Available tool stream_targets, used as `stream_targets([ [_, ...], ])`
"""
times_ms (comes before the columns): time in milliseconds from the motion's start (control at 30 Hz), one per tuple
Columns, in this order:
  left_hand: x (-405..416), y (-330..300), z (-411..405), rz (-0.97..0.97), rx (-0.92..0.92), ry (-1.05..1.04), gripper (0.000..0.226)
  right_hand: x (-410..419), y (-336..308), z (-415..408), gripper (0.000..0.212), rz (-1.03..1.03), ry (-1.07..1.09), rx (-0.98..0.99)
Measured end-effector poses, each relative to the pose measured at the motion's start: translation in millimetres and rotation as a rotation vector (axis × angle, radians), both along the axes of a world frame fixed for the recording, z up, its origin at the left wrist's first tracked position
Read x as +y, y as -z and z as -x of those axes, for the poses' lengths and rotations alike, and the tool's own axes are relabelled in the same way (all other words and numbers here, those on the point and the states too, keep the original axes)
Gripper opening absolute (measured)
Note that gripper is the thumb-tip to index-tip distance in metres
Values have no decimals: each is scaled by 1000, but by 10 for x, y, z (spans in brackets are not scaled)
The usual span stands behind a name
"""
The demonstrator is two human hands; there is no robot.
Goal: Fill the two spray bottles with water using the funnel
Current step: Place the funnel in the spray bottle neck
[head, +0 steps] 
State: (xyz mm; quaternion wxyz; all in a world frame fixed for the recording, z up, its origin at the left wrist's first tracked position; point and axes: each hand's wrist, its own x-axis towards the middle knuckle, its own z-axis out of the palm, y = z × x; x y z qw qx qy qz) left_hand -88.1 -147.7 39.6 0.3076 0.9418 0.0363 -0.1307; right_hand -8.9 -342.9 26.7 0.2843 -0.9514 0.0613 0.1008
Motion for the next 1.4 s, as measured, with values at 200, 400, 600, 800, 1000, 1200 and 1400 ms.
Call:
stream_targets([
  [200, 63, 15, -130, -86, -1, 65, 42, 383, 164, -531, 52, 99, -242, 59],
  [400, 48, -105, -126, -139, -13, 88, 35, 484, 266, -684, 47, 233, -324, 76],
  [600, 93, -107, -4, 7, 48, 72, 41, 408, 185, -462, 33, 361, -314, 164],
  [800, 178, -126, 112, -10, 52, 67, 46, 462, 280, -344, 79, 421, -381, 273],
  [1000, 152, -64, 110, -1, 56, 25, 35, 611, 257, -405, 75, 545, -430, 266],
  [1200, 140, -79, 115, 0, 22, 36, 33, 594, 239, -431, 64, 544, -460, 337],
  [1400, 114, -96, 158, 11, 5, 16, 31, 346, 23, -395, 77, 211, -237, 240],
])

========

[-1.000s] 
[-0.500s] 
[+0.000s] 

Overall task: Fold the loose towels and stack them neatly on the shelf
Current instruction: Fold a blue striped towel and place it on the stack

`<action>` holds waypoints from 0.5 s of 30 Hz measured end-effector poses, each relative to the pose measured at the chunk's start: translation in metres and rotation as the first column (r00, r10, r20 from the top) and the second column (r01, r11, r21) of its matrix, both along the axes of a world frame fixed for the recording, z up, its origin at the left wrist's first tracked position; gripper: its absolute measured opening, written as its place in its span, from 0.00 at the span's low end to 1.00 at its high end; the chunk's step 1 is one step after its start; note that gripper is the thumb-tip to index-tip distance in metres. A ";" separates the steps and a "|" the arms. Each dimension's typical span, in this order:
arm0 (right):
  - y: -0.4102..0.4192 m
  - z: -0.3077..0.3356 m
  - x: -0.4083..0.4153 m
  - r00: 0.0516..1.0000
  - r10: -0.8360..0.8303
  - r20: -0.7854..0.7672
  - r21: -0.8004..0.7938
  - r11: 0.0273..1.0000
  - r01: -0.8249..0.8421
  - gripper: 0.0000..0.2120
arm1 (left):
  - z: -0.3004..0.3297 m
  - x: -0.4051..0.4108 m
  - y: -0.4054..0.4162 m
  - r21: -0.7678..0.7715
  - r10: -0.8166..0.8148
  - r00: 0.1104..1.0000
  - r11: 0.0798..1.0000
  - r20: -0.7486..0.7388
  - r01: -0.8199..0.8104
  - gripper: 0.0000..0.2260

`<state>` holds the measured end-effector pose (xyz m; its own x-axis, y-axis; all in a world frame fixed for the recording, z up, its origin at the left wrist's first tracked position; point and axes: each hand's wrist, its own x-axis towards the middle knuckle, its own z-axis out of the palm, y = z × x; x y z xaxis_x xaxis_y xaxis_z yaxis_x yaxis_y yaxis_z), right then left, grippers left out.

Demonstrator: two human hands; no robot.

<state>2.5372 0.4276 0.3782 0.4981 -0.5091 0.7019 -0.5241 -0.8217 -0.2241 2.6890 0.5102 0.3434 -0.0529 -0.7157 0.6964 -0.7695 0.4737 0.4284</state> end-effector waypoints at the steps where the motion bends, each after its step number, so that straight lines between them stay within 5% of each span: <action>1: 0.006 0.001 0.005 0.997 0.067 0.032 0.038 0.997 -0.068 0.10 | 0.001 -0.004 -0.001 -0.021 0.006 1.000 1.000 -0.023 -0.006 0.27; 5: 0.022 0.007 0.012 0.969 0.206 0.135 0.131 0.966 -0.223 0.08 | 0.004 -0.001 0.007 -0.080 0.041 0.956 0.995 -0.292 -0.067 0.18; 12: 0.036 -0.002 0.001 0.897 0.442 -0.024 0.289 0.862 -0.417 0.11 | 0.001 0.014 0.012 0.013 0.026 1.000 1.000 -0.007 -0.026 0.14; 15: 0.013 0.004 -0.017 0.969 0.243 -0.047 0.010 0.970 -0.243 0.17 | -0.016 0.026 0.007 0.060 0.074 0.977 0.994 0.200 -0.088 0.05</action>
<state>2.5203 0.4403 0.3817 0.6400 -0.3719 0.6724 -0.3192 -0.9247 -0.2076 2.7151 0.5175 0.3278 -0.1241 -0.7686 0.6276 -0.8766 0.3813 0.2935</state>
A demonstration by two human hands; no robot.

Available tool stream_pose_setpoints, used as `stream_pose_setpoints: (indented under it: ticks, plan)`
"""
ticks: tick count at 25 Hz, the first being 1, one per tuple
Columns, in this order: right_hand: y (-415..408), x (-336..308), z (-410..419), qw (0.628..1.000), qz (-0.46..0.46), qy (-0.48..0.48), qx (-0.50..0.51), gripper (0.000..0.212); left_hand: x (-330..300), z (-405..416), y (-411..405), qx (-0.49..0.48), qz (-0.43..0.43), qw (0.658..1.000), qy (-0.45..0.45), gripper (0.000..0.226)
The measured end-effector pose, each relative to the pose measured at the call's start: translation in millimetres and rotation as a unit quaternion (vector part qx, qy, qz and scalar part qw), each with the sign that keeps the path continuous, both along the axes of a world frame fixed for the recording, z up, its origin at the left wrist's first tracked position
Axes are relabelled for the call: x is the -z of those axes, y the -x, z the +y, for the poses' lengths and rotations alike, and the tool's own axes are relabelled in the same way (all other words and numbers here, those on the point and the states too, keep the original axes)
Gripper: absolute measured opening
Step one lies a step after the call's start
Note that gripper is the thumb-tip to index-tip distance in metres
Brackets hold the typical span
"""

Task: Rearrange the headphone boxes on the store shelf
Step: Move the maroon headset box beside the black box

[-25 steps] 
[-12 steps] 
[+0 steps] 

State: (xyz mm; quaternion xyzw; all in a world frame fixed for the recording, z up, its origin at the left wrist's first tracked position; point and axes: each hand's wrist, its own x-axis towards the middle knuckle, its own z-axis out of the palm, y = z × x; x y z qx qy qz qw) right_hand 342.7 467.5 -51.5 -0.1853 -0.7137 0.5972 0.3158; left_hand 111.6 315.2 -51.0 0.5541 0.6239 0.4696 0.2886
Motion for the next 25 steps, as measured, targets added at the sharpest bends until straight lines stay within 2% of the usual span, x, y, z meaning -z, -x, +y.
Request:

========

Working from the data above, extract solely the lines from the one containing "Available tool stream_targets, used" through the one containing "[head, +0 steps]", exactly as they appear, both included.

▸ Answer section
Available tool stream_targets, used as `stream_targets([ [_, ...], ])`
"""
times_ms (comes before the columns): time in milliseconds from the motion's start (control at 30 Hz), one per tuple
Columns, in this order:
  left_hand: x (-405..416), y (-330..300), z (-411..405), rz (-0.97..0.97), rx (-0.92..0.92), ry (-1.05..1.04), gripper (0.000..0.226)
  right_hand: x (-410..419), y (-336..308), z (-415..408), gripper (0.000..0.212), rz (-1.03..1.03), ry (-1.07..1.09), rx (-0.98..0.99)
Measured end-effector poses, each relative to the pose measured at the motion's start: translation in millimetres and rotation as a rotation vector (axis × angle, radians), both along the axes of a world frame fixed for the recording, z up, its origin at the left wrist's first tracked position
Read x as +y, y as -z and z as -x of those axes, for the poses' lengths and rotations alike, and the tool's own axes are relabelled in the same way (all other words and numbers here, those on the point and the states too, keep the original axes)
Gripper opening absolute (measured)
Note that gripper is the thumb-tip to index-tip distance in metres
Values have no decimals: each is scaled by 1000, but by 10 for x, y, z (spans in brackets are not scaled)
The usual span stands behind a name
"""
The demonstrator is two human hands; there is no robot.
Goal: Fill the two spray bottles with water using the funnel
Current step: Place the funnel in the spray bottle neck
[head, +0 steps] 

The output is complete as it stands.